WORK REQUEST: For this exercise, write out exactly the lines from the line containing "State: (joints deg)" through the last line of the records, and no other lines.

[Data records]
● ● ●
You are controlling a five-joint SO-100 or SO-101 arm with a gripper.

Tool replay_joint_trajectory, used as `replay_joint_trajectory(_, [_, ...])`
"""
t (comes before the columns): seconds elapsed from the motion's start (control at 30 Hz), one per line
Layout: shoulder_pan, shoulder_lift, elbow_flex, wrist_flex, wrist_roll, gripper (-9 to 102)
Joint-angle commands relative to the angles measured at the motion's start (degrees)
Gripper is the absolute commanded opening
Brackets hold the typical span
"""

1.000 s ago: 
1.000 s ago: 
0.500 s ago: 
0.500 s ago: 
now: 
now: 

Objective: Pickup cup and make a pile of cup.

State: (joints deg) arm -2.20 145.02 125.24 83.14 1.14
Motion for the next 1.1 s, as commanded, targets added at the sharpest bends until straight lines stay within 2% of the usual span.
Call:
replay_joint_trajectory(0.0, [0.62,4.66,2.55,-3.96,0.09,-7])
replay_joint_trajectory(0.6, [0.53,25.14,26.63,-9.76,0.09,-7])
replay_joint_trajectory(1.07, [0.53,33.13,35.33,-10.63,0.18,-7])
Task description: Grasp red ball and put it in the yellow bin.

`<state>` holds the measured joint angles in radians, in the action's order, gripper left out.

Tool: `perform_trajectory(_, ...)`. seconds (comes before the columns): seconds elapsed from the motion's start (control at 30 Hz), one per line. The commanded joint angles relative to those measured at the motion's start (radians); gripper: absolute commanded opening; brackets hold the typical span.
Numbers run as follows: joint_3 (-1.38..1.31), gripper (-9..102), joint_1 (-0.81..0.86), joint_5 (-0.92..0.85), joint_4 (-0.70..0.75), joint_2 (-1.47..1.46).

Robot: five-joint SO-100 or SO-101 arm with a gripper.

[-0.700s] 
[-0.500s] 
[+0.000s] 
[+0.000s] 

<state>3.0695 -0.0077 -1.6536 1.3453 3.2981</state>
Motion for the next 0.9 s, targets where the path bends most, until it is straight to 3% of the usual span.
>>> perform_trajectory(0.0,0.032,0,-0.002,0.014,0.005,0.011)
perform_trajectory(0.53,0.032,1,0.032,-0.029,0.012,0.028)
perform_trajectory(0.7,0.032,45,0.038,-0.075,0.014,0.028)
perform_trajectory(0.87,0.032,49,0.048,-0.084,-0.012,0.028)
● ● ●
EXPECTED ANSWER:
State: (joints deg) arm -2.20 145.02 125.24 83.14 1.14
Motion for the next 1.1 s, as commanded, targets added at the sharpest bends until straight lines stay within 2% of the usual span.
Call:
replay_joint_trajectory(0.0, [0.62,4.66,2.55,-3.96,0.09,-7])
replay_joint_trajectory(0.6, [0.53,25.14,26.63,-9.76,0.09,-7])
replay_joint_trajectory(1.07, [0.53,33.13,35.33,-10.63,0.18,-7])
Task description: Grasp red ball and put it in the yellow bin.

`<state>` holds the measured joint angles in radians, in the action's order, gripper left out.

Tool: `perform_trajectory(_, ...)`. seconds (comes before the columns): seconds elapsed from the motion's start (control at 30 Hz), one per line. The commanded joint angles relative to those measured at the motion's start (radians); gripper: absolute commanded opening; brackets hold the typical span.
Numbers run as follows: joint_3 (-1.38..1.31), gripper (-9..102), joint_1 (-0.81..0.86), joint_5 (-0.92..0.85), joint_4 (-0.70..0.75), joint_2 (-1.47..1.46).

Robot: five-joint SO-100 or SO-101 arm with a gripper.

[-0.700s] 
[-0.500s] 
[+0.000s] 
[+0.000s] 

<state>3.0695 -0.0077 -1.6536 1.3453 3.2981</state>
Motion for the next 0.9 s, targets where the path bends most, until it is straight to 3% of the usual span.
>>> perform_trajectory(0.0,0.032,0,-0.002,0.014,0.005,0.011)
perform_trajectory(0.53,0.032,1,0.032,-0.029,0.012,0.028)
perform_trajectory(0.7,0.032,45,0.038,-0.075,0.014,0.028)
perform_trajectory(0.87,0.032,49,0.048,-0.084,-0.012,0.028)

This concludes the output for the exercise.